Lin further commented that as these types of attacks become more and more common, communities will have to make basic defenses a priority.
City officials have pushed back on some of the criticism levelled at their administration.
Sheryl Goldstein, the deputy chief of staff for operations for the Mayor’s Office, said that officials have been too busy to focus too heavily on complaints. Goldstein, who only joined the administration in May, has been leading the effort to reanimate the city’s systems along with Chief Information Officer Frank Johnson, of the Baltimore City Information Technology Office.
“I think that Frank and I are perhaps guilty of spending too much time trying to fix things and get the work done,” she said. “Perhaps our ability to communicate that to our City Council partners was not as strong as it could have been. I think we’re all committed to doing a better job of communicating.”
Those efforts first focused on containing the ransomware, then creating a safe environment from which the affected systems could be repaired. Since then, Goldstein said, efforts have focused on bringing things back online and getting staff back to work.
Currently administrators are attempting to reauthenticate the 10,000 people who work for the city, a big task that is taking time.
Similarly, apps that were used to service various business needs for the city are being brought back into circulation. This process of bringing the applications back online will be lengthy and will not be automatic, Goldstein said.
“That’s going to be a lengthier process.
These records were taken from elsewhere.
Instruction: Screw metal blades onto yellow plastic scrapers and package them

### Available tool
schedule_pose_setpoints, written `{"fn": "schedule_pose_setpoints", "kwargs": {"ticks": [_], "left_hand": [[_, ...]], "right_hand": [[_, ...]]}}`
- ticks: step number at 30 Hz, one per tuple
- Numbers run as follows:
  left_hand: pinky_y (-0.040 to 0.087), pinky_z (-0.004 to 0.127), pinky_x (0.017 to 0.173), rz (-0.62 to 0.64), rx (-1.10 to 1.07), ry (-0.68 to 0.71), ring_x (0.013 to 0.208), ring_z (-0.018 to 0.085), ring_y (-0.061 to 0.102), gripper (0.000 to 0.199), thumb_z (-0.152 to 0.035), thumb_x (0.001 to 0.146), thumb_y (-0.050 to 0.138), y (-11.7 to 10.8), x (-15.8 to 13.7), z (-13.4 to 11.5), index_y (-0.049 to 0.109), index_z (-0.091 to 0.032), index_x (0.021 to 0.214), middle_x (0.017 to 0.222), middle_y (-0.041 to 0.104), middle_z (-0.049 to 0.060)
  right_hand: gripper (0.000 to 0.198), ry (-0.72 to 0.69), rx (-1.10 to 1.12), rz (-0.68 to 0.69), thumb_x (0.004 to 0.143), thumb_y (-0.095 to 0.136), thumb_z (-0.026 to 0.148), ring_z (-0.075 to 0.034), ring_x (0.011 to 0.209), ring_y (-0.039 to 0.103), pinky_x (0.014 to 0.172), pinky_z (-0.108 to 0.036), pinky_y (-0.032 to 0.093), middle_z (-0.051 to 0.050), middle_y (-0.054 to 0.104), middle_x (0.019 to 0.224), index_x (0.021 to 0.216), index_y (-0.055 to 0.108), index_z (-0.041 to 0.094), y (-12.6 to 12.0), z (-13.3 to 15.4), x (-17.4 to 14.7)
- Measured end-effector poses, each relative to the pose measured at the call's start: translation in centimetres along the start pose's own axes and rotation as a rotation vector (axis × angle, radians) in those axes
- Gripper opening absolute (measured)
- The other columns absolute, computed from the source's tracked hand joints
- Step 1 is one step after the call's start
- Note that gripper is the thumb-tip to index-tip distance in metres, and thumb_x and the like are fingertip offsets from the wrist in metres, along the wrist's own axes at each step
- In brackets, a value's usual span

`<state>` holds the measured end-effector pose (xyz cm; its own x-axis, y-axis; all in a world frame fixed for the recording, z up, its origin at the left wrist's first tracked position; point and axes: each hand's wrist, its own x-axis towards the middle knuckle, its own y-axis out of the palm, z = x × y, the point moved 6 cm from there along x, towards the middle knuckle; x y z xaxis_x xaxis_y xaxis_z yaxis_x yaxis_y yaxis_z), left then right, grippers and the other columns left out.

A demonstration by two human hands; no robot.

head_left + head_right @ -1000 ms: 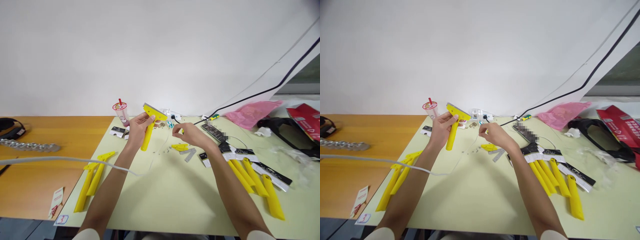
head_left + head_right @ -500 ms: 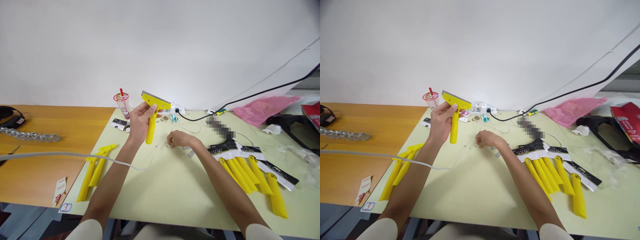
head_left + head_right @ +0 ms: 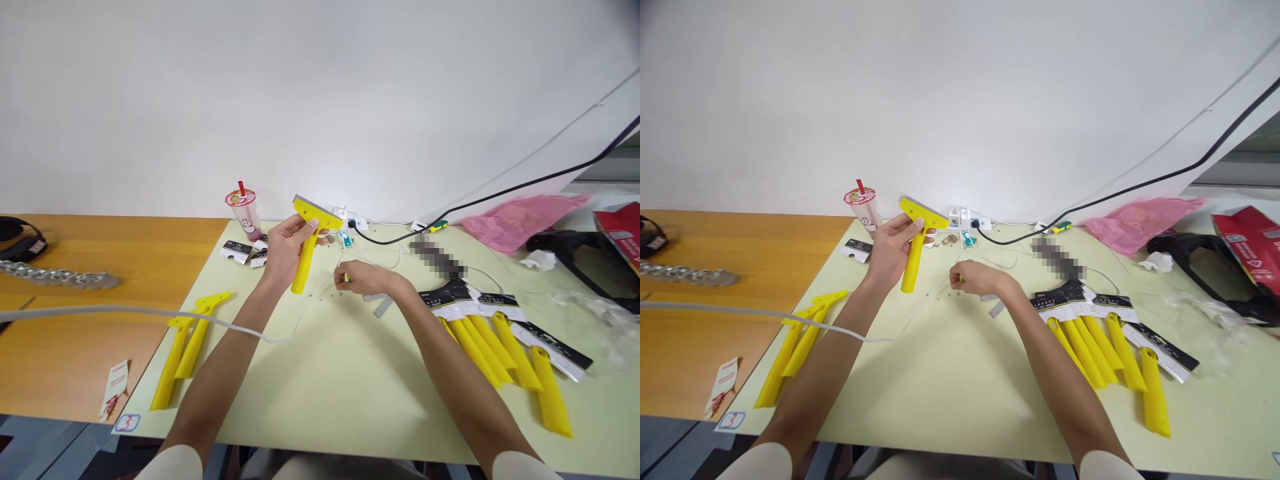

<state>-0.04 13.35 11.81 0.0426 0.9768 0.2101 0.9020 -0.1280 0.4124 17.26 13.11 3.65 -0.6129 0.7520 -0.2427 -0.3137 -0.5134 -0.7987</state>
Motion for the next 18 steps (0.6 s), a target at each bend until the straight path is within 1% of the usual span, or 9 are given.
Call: {"fn": "schedule_pose_setpoints", "kwargs": {"ticks": [3,5,7,9,10,11,13,15,18], "left_hand": [[0.067,0.035,0.081,0.004,0.021,-0.047,0.098,0.027,0.08,0.044,-0.042,0.069,0.1,-0.3,0.3,1.2,0.079,-0.015,0.095,0.107,0.081,0.011],[0.067,0.033,0.078,0.034,0.052,-0.088,0.093,0.024,0.08,0.045,-0.043,0.07,0.099,-0.3,0.4,2.2,0.08,-0.014,0.098,0.108,0.081,0.012],[0.067,0.032,0.076,0.08,0.101,-0.134,0.09,0.022,0.08,0.044,-0.043,0.072,0.098,-0.1,0.3,3.1,0.081,-0.014,0.1,0.111,0.081,0.012],[0.068,0.033,0.075,0.134,0.149,-0.176,0.088,0.023,0.08,0.042,-0.044,0.074,0.097,0.4,-0.1,3.9,0.082,-0.015,0.1,0.11,0.081,0.013],[0.068,0.035,0.075,0.167,0.171,-0.193,0.088,0.024,0.08,0.041,-0.044,0.074,0.096,0.7,-0.4,4.2,0.082,-0.015,0.1,0.109,0.081,0.013],[0.069,0.036,0.076,0.201,0.19,-0.206,0.088,0.024,0.08,0.041,-0.044,0.075,0.096,1.1,-0.7,4.4,0.083,-0.015,0.101,0.108,0.081,0.013],[0.069,0.039,0.08,0.273,0.228,-0.229,0.09,0.025,0.08,0.039,-0.045,0.078,0.094,1.9,-1.4,4.5,0.083,-0.017,0.102,0.109,0.081,0.013],[0.069,0.041,0.083,0.33,0.268,-0.243,0.093,0.026,0.08,0.037,-0.047,0.082,0.091,2.7,-2.1,4.3,0.083,-0.017,0.103,0.108,0.08,0.012],[0.069,0.041,0.084,0.378,0.307,-0.264,0.096,0.026,0.079,0.038,-0.05,0.086,0.087,3.5,-3.0,3.7,0.082,-0.017,0.104,0.105,0.08,0.012]], "right_hand": [[0.013,-0.062,0.007,-0.115,0.094,0.062,0.02,-0.024,0.096,0.069,0.085,-0.034,0.049,-0.006,0.079,0.104,0.091,0.073,0.024,-3.0,1.9,-2.7],[0.014,-0.111,0.047,-0.311,0.1,0.06,0.03,-0.025,0.097,0.069,0.086,-0.036,0.049,-0.006,0.077,0.107,0.096,0.072,0.024,-5.5,3.3,-4.9],[0.015,-0.154,0.079,-0.544,0.102,0.061,0.035,-0.025,0.096,0.068,0.085,-0.037,0.049,-0.007,0.076,0.107,0.098,0.07,0.025,-7.6,4.7,-6.9],[0.015,-0.191,0.102,-0.735,0.104,0.062,0.036,-0.025,0.096,0.067,0.085,-0.037,0.049,-0.007,0.075,0.105,0.097,0.068,0.025,-8.9,5.9,-8.4],[0.014,-0.206,0.12,-0.797,0.104,0.062,0.035,-0.025,0.097,0.067,0.085,-0.037,0.05,-0.007,0.074,0.105,0.097,0.068,0.025,-9.2,6.4,-8.8],[0.014,-0.219,0.14,-0.83,0.105,0.062,0.035,-0.024,0.097,0.067,0.084,-0.037,0.05,-0.007,0.074,0.104,0.097,0.067,0.024,-9.2,6.7,-8.9],[0.014,-0.234,0.172,-0.844,0.104,0.064,0.034,-0.024,0.096,0.067,0.085,-0.037,0.051,-0.007,0.072,0.104,0.097,0.069,0.024,-9.0,6.9,-8.7],[0.012,-0.224,0.178,-0.829,0.102,0.066,0.032,-0.023,0.095,0.067,0.087,-0.037,0.051,-0.006,0.072,0.104,0.097,0.071,0.023,-8.7,6.8,-8.2],[0.012,-0.178,0.176,-0.799,0.1,0.067,0.03,-0.022,0.092,0.066,0.087,-0.038,0.05,-0.006,0.071,0.102,0.093,0.075,0.023,-8.5,6.2,-7.8]]}}
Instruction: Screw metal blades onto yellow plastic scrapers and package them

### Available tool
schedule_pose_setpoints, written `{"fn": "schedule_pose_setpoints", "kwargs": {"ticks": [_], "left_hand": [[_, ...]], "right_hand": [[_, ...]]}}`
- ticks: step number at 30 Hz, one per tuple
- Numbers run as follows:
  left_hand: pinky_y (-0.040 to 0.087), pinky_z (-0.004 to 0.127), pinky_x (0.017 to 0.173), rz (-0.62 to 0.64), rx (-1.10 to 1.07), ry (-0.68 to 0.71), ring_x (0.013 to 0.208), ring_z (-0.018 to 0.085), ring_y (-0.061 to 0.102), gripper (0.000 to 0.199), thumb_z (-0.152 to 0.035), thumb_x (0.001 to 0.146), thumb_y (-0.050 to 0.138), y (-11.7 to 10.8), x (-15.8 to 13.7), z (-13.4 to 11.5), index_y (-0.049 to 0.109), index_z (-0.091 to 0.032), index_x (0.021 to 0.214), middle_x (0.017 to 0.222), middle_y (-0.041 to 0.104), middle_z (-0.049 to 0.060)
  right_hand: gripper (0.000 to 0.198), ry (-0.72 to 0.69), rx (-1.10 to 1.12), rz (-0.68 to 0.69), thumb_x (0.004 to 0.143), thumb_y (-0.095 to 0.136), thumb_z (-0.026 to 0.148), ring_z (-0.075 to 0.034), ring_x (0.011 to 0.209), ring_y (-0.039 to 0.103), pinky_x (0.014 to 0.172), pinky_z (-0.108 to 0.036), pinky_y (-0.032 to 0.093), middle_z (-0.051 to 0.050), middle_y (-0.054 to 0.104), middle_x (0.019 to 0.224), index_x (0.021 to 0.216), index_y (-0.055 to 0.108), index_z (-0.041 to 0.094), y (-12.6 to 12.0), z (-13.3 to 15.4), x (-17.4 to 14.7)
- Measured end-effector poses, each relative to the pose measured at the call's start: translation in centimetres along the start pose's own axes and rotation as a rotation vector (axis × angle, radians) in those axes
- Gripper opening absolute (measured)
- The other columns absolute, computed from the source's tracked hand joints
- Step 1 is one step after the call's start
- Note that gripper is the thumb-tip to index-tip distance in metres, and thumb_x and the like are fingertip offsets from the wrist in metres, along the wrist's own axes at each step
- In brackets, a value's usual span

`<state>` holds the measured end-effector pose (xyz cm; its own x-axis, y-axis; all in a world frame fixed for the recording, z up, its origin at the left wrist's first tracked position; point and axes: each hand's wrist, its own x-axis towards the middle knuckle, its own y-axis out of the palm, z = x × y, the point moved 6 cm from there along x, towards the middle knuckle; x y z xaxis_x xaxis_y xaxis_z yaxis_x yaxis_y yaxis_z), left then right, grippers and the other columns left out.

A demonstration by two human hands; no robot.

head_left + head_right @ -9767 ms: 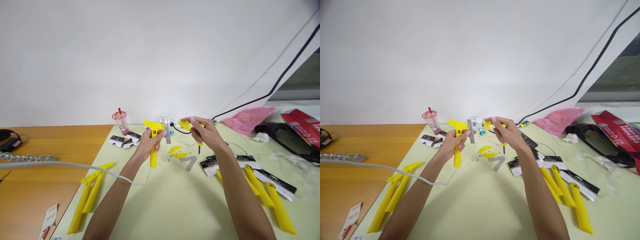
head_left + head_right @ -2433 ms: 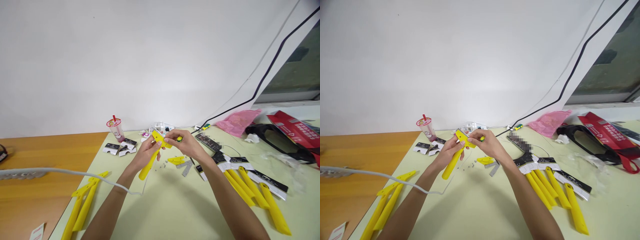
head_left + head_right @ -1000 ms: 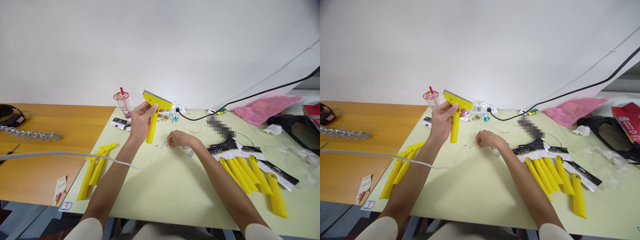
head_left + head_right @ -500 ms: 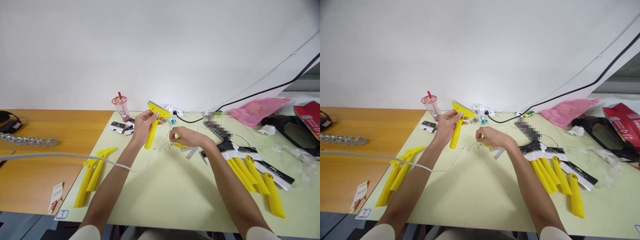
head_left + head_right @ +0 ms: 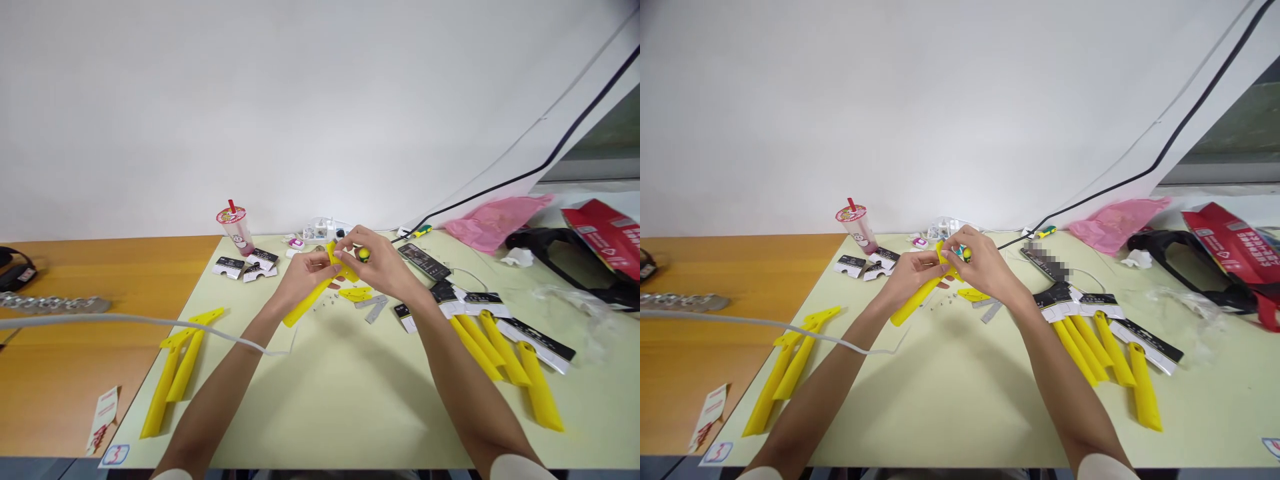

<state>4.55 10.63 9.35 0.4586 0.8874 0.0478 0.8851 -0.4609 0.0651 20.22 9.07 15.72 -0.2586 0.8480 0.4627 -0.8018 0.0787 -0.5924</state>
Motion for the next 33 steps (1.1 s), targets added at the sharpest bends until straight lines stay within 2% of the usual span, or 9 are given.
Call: {"fn": "schedule_pose_setpoints", "kwargs": {"ticks": [6,16,23,29,33], "left_hand": [[0.068,0.038,0.082,0.022,0.007,-0.029,0.091,0.024,0.078,0.043,-0.05,0.079,0.094,0.4,-0.5,-0.7,0.083,-0.016,0.103,0.107,0.081,0.012],[0.068,0.037,0.081,0.028,0.013,-0.019,0.091,0.025,0.079,0.042,-0.052,0.079,0.093,0.6,-0.4,-0.5,0.082,-0.016,0.099,0.099,0.08,0.01],[0.068,0.04,0.084,0.044,0.005,-0.026,0.094,0.026,0.08,0.042,-0.052,0.083,0.091,0.8,-0.4,-0.6,0.084,-0.017,0.105,0.111,0.082,0.014],[0.069,0.04,0.083,0.072,0.002,-0.054,0.095,0.027,0.081,0.04,-0.048,0.083,0.091,0.8,-0.2,0.0,0.084,-0.017,0.106,0.109,0.082,0.014],[0.068,0.038,0.084,0.091,0.019,-0.06,0.095,0.026,0.081,0.037,-0.046,0.083,0.091,0.9,-0.3,0.1,0.084,-0.018,0.107,0.11,0.082,0.013]], "right_hand": [[0.01,0.038,0.013,0.013,0.097,0.071,0.029,-0.021,0.089,0.065,0.082,-0.036,0.048,-0.005,0.072,0.1,0.09,0.077,0.023,-0.4,-0.2,0.0],[0.008,0.029,-0.006,0.037,0.093,0.072,0.022,-0.019,0.085,0.065,0.079,-0.034,0.046,-0.002,0.073,0.093,0.089,0.079,0.024,0.0,-0.4,-0.1],[0.006,0.145,0.029,0.008,0.088,0.074,0.025,-0.021,0.087,0.066,0.083,-0.036,0.048,-0.003,0.076,0.097,0.083,0.076,0.024,-0.1,-0.9,0.0],[0.008,0.171,-0.018,0.049,0.088,0.071,0.029,-0.022,0.09,0.065,0.083,-0.036,0.046,-0.003,0.076,0.097,0.084,0.074,0.023,0.0,-1.2,0.0],[0.01,0.244,0.035,0.079,0.082,0.073,0.03,-0.02,0.088,0.063,0.077,-0.034,0.045,-0.001,0.071,0.093,0.087,0.07,0.022,0.1,-2.2,0.3]]}}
Right now we’re really working with BCIT on benchmarks and timelines for those processes so that we can get our agencies prepared for what this will look like over time,” while also readying residents and customers for what to expect moving forward, she said.
Goldstein said that, in an effort to prevent future attacks, the city is consulting with cybersecurity experts to develop stopgaps.
“We’ve brought in some experts in cybersecurity that are working with us to develop methods, mechanisms and tools to secure the network and keep it secure going forward,” she said. “We also have plans to make cloud-based our finance and HR functions.”
In addition to adding fuel to conversations about the defensive measures cities can take to prevent these kinds of attacks, the Baltimore incident has also stirred a debate about the potential role the federal government may have to play. This is because the cyberattack exploit that may have been used during the Baltimore incident may have been a leaked National Secury Agency tool known as Eternal Blue.
In May, The New York Times reported that this tool may have been used, while the spy agency subsequently denied that its software was the culprit.
James Bentley, with the Mayor's Office, said that it has not yet been determined what kind of tool was used during the attack, though the FBI is currently conducting a forensic analysis to make that determination. More information could not be provided at this time, he added.
The accusation has caused a debate about whether the federal government bears some responsibility for cyberattacks of this nature and whether defenses need to be increased around high-tech cyberweapons. Some have levelled extreme criticism at the government for its inability to control these weapons.
Lin said that he believes the federal government should have these kind of powerful cybercapabilities, but that they need to be well guarded.
"I happen to be one of those people who believe they should have them [cybertools], but not if they can't control them," he added.
Editor's note: Herb Lin's title with Stanford University was corrected.